WORK ITEM:
In the data that follows, count the lines where "camera" appears, and write only the number.

RECORDS FOR THE TASK:
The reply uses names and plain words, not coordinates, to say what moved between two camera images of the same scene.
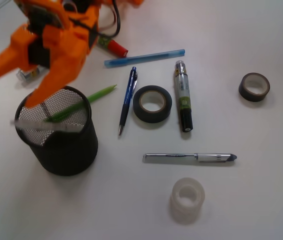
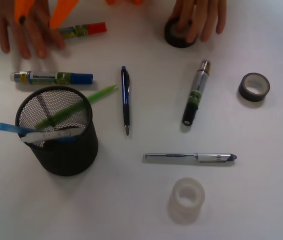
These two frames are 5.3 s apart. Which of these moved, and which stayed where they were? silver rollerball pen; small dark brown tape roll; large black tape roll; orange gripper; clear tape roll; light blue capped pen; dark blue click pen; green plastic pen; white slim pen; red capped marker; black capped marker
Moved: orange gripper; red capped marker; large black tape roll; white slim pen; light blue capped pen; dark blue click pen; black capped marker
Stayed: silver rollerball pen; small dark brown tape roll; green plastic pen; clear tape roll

* * *

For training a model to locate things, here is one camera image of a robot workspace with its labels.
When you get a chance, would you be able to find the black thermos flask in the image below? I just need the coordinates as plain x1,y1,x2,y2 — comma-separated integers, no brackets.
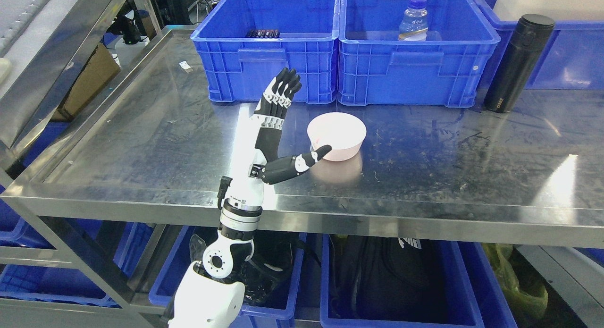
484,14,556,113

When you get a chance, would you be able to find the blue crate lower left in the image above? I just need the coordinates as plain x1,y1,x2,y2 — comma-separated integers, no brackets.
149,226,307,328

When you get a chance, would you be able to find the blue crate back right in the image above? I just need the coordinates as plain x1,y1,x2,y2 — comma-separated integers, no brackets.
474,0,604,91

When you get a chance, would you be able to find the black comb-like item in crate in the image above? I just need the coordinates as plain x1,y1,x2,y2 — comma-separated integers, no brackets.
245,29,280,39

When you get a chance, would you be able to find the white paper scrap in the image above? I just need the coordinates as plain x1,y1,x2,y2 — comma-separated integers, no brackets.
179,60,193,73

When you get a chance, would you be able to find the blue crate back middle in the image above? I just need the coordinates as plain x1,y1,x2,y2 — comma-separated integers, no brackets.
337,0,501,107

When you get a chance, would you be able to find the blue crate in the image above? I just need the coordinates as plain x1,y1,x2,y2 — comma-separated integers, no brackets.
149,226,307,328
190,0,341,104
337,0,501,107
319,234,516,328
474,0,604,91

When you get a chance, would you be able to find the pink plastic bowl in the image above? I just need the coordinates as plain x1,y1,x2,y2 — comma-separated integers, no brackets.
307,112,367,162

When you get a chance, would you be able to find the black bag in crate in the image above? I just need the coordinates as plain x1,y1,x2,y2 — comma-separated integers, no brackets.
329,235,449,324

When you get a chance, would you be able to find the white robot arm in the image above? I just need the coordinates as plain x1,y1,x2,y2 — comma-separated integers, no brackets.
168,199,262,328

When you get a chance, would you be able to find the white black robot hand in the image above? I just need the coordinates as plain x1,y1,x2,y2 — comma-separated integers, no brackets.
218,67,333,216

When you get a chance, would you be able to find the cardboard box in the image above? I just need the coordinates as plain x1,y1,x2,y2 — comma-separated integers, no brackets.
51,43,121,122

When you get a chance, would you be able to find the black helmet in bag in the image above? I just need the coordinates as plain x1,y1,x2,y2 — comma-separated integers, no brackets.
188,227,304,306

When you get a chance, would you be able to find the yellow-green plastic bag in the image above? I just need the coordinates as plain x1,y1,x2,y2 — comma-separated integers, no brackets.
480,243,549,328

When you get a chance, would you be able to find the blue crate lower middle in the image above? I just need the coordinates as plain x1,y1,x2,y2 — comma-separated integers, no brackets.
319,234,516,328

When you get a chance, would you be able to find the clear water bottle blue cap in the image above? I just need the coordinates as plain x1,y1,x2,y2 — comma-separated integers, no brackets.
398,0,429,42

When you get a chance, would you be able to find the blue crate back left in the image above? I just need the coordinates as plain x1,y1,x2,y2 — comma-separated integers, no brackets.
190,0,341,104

TASK RESULT:
2